For Jacinta. Bindloss Harold
spoke in Latin. Macallister smiled at him reassuringly.
"That isn't exactly what I meant, but it can't do me any harm coming from a man like you, while if it does me any good I daresay I need it. You see, I'm one of the goats," he said.
The great man glanced at his companion, who translated as literally as he could, though he also explained that the Señor Macallister not infrequently made things easier for some of the peasants who travelled third class on board the Estremedura. Then a whimsical but very kindly twinkle crept into the great man's eyes, and he laid a beautiful, olive-tinted hand on the shoulder of the mechanic who had graciously approved of him.
"If he is kind to these poor hill men he is a friend of mine. The charity it covers many – differences," he said.

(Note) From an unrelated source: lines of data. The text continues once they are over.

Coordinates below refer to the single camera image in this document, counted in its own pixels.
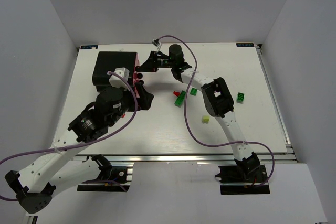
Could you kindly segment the green upturned lego brick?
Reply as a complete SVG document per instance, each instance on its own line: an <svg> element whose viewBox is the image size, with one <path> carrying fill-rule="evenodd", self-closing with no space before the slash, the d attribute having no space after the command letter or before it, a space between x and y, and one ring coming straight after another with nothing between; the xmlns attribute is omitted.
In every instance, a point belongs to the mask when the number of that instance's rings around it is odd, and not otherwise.
<svg viewBox="0 0 336 224"><path fill-rule="evenodd" d="M236 98L236 101L237 103L243 103L244 102L244 98L245 98L245 94L244 93L237 93L237 98Z"/></svg>

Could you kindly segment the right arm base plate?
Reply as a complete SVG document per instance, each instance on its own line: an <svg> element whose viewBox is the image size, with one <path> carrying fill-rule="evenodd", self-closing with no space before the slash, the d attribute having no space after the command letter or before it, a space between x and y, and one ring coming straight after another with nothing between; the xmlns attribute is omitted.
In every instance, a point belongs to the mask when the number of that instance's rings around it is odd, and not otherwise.
<svg viewBox="0 0 336 224"><path fill-rule="evenodd" d="M215 180L220 183L222 195L268 195L268 183L260 186L267 179L264 165L261 165L252 175L244 178L237 166L219 166Z"/></svg>

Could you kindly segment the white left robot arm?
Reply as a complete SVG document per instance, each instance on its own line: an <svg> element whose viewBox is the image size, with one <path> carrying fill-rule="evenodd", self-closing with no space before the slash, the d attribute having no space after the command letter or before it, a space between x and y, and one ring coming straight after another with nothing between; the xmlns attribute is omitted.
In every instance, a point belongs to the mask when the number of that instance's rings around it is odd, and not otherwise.
<svg viewBox="0 0 336 224"><path fill-rule="evenodd" d="M103 89L94 102L69 124L64 134L53 141L52 151L37 158L20 171L5 175L19 204L29 213L44 209L60 192L86 181L102 183L118 173L102 155L92 155L69 172L61 169L90 143L107 134L108 129L128 111L148 110L154 95L138 82L127 88Z"/></svg>

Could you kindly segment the black pink drawer cabinet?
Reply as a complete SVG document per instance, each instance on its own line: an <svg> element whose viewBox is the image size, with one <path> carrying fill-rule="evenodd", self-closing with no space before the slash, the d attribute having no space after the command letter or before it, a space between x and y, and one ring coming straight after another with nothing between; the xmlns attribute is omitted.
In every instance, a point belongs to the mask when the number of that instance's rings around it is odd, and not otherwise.
<svg viewBox="0 0 336 224"><path fill-rule="evenodd" d="M142 75L137 73L139 66L138 54L136 52L120 52L120 51L101 51L98 53L96 65L92 75L92 83L96 87L97 92L105 94L105 89L110 89L109 71L115 72L118 69L125 68L129 71L127 83L132 87L137 100L138 110L141 110L141 99L138 88L143 81Z"/></svg>

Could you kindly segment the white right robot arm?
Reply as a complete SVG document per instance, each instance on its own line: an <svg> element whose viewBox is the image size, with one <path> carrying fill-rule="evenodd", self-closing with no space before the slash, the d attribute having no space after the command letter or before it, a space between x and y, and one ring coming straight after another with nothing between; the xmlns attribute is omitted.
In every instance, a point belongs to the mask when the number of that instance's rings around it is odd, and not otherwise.
<svg viewBox="0 0 336 224"><path fill-rule="evenodd" d="M140 72L157 72L160 68L170 68L173 77L187 85L187 89L195 88L200 91L207 113L214 117L220 124L232 147L234 161L240 173L238 179L247 181L254 176L260 167L260 160L253 149L247 143L234 113L234 100L228 89L225 80L221 77L212 79L190 66L184 59L182 47L178 44L169 46L169 53L161 52L161 44L154 40L152 44L156 47L151 51L149 58L138 67Z"/></svg>

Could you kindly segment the red wedge lego piece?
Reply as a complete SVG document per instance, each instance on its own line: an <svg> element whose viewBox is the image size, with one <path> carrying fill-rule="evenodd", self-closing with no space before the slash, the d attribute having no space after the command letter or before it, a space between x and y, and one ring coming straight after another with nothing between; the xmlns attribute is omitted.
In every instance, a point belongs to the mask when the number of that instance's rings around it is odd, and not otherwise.
<svg viewBox="0 0 336 224"><path fill-rule="evenodd" d="M173 94L174 94L175 96L177 96L177 97L180 95L180 93L177 92L177 91L174 91Z"/></svg>

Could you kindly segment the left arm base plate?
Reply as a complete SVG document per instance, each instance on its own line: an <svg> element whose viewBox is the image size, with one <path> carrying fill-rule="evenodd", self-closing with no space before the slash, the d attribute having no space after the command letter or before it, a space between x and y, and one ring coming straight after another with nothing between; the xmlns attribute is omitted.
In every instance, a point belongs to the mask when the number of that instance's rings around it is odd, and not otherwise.
<svg viewBox="0 0 336 224"><path fill-rule="evenodd" d="M86 161L94 161L99 167L98 177L90 183L81 183L77 191L126 193L130 187L132 168L111 164L104 156L87 156Z"/></svg>

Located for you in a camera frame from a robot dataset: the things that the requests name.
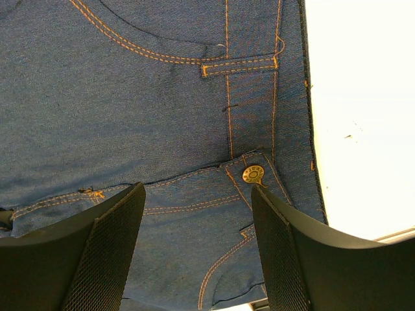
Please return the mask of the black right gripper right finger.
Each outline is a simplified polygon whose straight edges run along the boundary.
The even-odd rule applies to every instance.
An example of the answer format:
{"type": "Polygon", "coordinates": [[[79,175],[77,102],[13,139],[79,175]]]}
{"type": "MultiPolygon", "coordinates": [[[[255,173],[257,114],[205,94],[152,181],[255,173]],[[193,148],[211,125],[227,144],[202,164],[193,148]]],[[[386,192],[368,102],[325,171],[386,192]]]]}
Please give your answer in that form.
{"type": "Polygon", "coordinates": [[[414,239],[352,236],[252,189],[255,233],[271,310],[413,310],[414,239]]]}

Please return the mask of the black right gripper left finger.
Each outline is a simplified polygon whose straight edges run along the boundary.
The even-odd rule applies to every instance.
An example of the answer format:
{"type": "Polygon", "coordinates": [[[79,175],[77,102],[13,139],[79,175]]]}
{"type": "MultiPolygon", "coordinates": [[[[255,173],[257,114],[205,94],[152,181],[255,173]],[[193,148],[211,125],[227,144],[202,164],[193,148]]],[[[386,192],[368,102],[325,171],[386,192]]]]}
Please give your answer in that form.
{"type": "Polygon", "coordinates": [[[145,204],[135,183],[19,238],[1,239],[2,310],[118,310],[145,204]]]}

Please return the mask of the dark blue denim trousers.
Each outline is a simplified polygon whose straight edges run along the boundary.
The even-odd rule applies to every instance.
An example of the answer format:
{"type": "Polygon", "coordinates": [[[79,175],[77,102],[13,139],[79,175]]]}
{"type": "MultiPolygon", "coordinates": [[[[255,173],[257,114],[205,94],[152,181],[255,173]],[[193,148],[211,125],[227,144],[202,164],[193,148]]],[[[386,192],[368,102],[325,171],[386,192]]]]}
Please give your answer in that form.
{"type": "Polygon", "coordinates": [[[305,22],[303,1],[2,1],[1,236],[140,181],[122,310],[264,300],[243,172],[326,220],[305,22]]]}

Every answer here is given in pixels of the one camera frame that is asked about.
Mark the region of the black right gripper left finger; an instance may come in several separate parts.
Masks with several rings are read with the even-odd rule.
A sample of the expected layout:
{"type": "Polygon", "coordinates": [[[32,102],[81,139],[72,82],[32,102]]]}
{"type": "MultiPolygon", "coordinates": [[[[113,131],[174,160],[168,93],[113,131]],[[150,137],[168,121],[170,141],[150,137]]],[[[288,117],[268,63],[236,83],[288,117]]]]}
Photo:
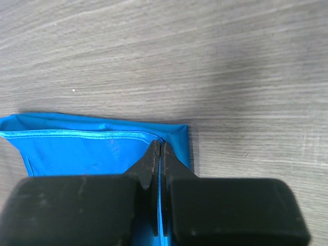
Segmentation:
{"type": "Polygon", "coordinates": [[[1,212],[1,245],[151,245],[160,142],[122,174],[21,180],[1,212]]]}

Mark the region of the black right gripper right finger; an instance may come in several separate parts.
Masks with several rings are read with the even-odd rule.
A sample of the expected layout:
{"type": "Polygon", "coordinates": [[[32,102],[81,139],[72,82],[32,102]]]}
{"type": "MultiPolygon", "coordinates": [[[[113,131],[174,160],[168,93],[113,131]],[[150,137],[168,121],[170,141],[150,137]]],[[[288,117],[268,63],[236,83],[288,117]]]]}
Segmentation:
{"type": "Polygon", "coordinates": [[[162,231],[169,245],[308,245],[290,187],[273,178],[201,178],[161,145],[162,231]]]}

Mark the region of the blue cloth napkin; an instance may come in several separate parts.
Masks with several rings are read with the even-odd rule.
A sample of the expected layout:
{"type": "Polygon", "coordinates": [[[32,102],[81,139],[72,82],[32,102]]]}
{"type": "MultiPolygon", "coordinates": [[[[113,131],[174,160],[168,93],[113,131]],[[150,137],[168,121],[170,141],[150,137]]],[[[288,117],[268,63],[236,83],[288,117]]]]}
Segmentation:
{"type": "Polygon", "coordinates": [[[185,124],[21,113],[1,118],[1,137],[18,149],[30,177],[122,174],[154,140],[191,166],[185,124]]]}

Then, as they came aft together, Austin also took off his cap, and touched Miss Gascoyne's arm as he turned to the cleric. The girl rose gravely, with a tinge of heightened colour in her face and a little inclination, and, though nobody remembered exactly what was said, unless it was the eminent cleric, who was, as usual with his kind, a polished man of the world as well, he moved on with the girl on one side of him and Macallister talking volubly in a most barbarous jargon on the other. Mrs. Hatherly and the little priest took their places behind them, and Austin gathered that as a special favour Macallister was going to show them all his engines. Jacinta leaned back in her seat and laughed musically.
"Macallister," she said, "is always unique, and he will probably finish the entertainment by offering Monsignor a glass of whiskey. It is to be hoped he doesn't apostrophise his firemen with his usual fluency. Still, do you know, I am rather pleased with you? You have made Muriel happy."
"If I have pleased you it is rather more to the purpose," said Austin, reflectively. "I have, however, noticed that when you express your approbation there is usually something else to be done."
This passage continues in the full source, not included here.